What you need to do »
Would you copy only the lines below, beginning with the one that contains "Could you kindly segment the yellow" and running through the last entry line?

Data items:
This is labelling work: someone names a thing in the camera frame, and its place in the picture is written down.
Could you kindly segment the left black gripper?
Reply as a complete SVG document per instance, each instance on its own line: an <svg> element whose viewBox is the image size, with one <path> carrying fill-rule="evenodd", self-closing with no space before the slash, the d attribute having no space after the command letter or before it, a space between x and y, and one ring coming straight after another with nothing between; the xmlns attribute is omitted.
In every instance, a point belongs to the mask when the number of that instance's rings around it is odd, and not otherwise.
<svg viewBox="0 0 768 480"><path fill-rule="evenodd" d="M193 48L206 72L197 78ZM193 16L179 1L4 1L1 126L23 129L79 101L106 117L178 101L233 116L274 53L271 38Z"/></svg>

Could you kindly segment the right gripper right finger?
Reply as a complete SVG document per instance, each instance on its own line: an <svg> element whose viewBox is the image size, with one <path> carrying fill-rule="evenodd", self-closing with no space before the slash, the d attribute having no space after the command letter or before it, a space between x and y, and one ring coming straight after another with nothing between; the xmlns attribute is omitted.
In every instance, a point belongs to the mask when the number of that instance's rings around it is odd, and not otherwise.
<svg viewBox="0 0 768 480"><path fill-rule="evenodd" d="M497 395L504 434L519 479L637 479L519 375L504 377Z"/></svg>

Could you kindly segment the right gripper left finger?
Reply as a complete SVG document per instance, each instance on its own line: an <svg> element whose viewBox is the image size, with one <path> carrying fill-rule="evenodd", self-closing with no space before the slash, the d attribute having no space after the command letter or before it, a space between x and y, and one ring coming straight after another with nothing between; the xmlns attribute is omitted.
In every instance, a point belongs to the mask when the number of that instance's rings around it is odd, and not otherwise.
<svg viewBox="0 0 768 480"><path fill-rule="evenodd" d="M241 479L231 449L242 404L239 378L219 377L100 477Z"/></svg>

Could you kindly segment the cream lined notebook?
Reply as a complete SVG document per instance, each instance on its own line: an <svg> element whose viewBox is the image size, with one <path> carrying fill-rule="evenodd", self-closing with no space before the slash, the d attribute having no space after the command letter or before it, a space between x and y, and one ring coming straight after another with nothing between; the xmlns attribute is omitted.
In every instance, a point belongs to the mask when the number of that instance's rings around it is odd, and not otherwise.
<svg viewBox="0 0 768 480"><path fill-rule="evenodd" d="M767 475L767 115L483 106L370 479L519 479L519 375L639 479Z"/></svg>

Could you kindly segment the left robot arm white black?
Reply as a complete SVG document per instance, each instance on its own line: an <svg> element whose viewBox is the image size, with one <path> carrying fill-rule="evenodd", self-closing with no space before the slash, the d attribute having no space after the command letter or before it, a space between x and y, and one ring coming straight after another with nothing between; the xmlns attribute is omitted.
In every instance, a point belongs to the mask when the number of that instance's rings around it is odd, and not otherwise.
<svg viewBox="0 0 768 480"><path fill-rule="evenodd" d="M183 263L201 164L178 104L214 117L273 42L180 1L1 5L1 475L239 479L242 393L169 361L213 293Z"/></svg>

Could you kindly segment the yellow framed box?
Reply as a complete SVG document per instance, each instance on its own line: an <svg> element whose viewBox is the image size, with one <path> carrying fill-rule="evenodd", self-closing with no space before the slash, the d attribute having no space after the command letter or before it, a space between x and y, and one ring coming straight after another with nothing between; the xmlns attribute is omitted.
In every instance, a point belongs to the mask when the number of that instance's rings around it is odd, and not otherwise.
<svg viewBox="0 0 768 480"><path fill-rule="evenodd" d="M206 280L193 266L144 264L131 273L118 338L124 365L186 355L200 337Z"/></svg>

Answer space »
Could you kindly segment the yellow framed box?
Reply as a complete SVG document per instance, each instance on its own line: an <svg> element whose viewBox is the image size, with one <path> carrying fill-rule="evenodd", self-closing with no space before the slash, the d attribute having no space after the command letter or before it, a space between x and y, and one ring coming straight after another with nothing between; the xmlns attribute is omitted.
In every instance, a point belongs to the mask when the number of that instance's rings around it is odd, and not otherwise.
<svg viewBox="0 0 768 480"><path fill-rule="evenodd" d="M206 280L193 266L144 264L131 273L118 338L124 365L186 355L200 337Z"/></svg>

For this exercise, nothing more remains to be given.